| Irs to use private debt collectors Original Source Link: (May no longer be active) http://www.usatoday.com/money/perfi/taxes/2003-05-12-irs_x.htmhttp://www.usatoday.com/money/perfi/taxes/2003-05-12-irs_x.htm
IRS gets ready to tap debt collectors By Thomas A. Fogarty, USA TODAY
WASHINGTON — The IRS is poised to begin using private debt collectors to snag some of the $76 billion in taxes going uncollected because of manpower shortages. "This problem is so enormous and growing at such a pace, we need to do something dramatically different," says the IRS' Brady Bennett.
As part of President Bush's tax cut bill, Congress has given preliminary approval to using private firms to dun some of the 6.1 million taxpayers with delinquent accounts. Officials say up to $30 billion is going unpaid because the IRS has nobody to ask for it.

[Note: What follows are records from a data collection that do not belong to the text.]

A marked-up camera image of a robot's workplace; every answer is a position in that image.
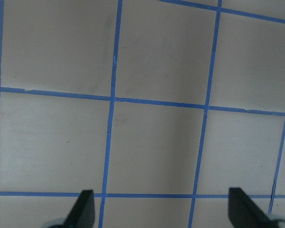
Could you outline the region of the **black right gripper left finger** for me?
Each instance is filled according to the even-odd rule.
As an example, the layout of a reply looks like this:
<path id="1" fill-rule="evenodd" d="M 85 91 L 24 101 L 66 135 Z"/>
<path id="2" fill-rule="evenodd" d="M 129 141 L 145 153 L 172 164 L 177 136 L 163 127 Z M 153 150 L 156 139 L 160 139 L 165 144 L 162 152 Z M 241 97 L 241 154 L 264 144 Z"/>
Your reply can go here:
<path id="1" fill-rule="evenodd" d="M 64 228 L 92 228 L 95 223 L 93 190 L 83 190 L 63 223 Z"/>

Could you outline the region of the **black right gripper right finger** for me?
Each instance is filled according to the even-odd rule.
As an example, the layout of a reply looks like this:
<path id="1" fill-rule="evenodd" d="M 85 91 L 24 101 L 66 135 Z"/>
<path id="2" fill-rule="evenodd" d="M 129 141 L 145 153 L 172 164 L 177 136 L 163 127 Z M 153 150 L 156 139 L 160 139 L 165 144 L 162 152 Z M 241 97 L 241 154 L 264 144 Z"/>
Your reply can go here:
<path id="1" fill-rule="evenodd" d="M 241 188 L 229 188 L 228 218 L 234 228 L 278 228 Z"/>

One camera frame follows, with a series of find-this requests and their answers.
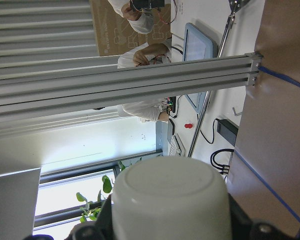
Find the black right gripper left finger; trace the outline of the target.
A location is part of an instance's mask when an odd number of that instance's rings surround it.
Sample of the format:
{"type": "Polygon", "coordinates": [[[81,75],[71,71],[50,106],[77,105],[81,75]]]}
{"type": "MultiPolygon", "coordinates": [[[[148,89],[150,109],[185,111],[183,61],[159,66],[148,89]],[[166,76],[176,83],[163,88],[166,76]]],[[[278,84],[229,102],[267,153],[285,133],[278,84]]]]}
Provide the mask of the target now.
{"type": "Polygon", "coordinates": [[[112,218],[112,195],[109,195],[102,205],[98,214],[95,227],[98,240],[114,240],[113,218],[112,218]]]}

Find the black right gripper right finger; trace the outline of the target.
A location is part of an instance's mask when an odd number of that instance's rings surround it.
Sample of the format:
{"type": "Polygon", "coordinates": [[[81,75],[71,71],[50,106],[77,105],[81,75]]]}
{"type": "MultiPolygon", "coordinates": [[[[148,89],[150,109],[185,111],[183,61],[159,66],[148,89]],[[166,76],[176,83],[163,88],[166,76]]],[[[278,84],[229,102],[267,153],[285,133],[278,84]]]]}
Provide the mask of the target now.
{"type": "Polygon", "coordinates": [[[228,194],[231,231],[233,240],[249,240],[253,222],[250,217],[239,206],[232,195],[228,194]]]}

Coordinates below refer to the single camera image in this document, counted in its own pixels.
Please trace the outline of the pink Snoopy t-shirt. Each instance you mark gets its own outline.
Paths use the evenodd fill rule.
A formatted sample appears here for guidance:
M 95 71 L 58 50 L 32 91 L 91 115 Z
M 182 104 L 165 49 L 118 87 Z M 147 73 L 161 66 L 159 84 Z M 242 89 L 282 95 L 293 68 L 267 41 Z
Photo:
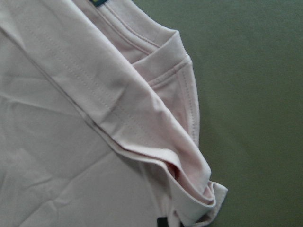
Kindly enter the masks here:
M 1 226 L 209 225 L 199 118 L 179 31 L 132 1 L 1 1 Z

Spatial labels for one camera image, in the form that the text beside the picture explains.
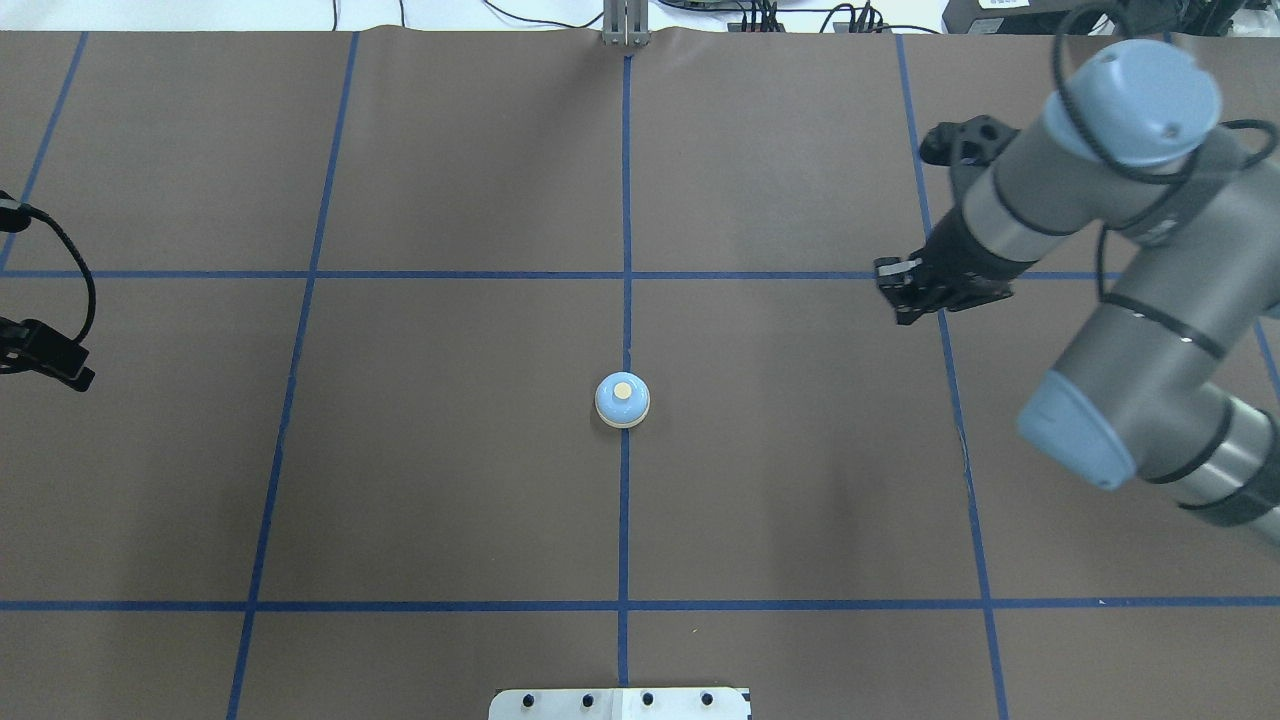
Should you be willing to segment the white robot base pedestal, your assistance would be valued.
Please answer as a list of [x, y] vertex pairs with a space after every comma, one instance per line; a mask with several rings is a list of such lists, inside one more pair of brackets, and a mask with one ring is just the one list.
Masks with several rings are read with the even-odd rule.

The IRS' plan to use private collectors comes six years after Congress reined in its authority after complaints of heavy-handed enforcement. Some critics see the use of private collectors as more of the same.
One unidentified tax lawyer during a question period Friday with IRS officials at an American Bar Association meeting called the plan "outrageous" and characterized as "slimeballs" the majority of debt collectors he's encountered.
Chi Chi Wu, staff attorney at the National Consumer Law Center, has concerns, too: "A significant minority of the industry uses harsh and aggressive tactics." Private agencies collect delinquent student loans for the government, and in many cases fail to inform borrowers of their rights, Wu says.
IRS Commissioner Mark Everson is expected to detail in congressional testimony today a plan permitting private debt collectors to keep up to 25% of what they bring in.
At the ABA meeting, IRS officials outlined a plan in which private collectors would be reined in tightly, and delinquent taxpayers would be informed of their rights. Among the safeguards:
The collection agency would be limited to contact by letter and telephone and would be prohibited from contacting outsiders to track down a taxpayer.
Collectors would be authorized only to collect the money as a lump sum or set up an installment plan — not negotiate a partial settlement or waive penalties.
Collectors would be subject to the same personal legal liability as IRS employees for abusive tactics and be covered by the same federal law that applies to collection of private debts.
The IRS briefly employed private debt collectors as part of a trial that ended in 1997. The experiment was generally viewed as a failure because of the extremely limited powers of the private agents.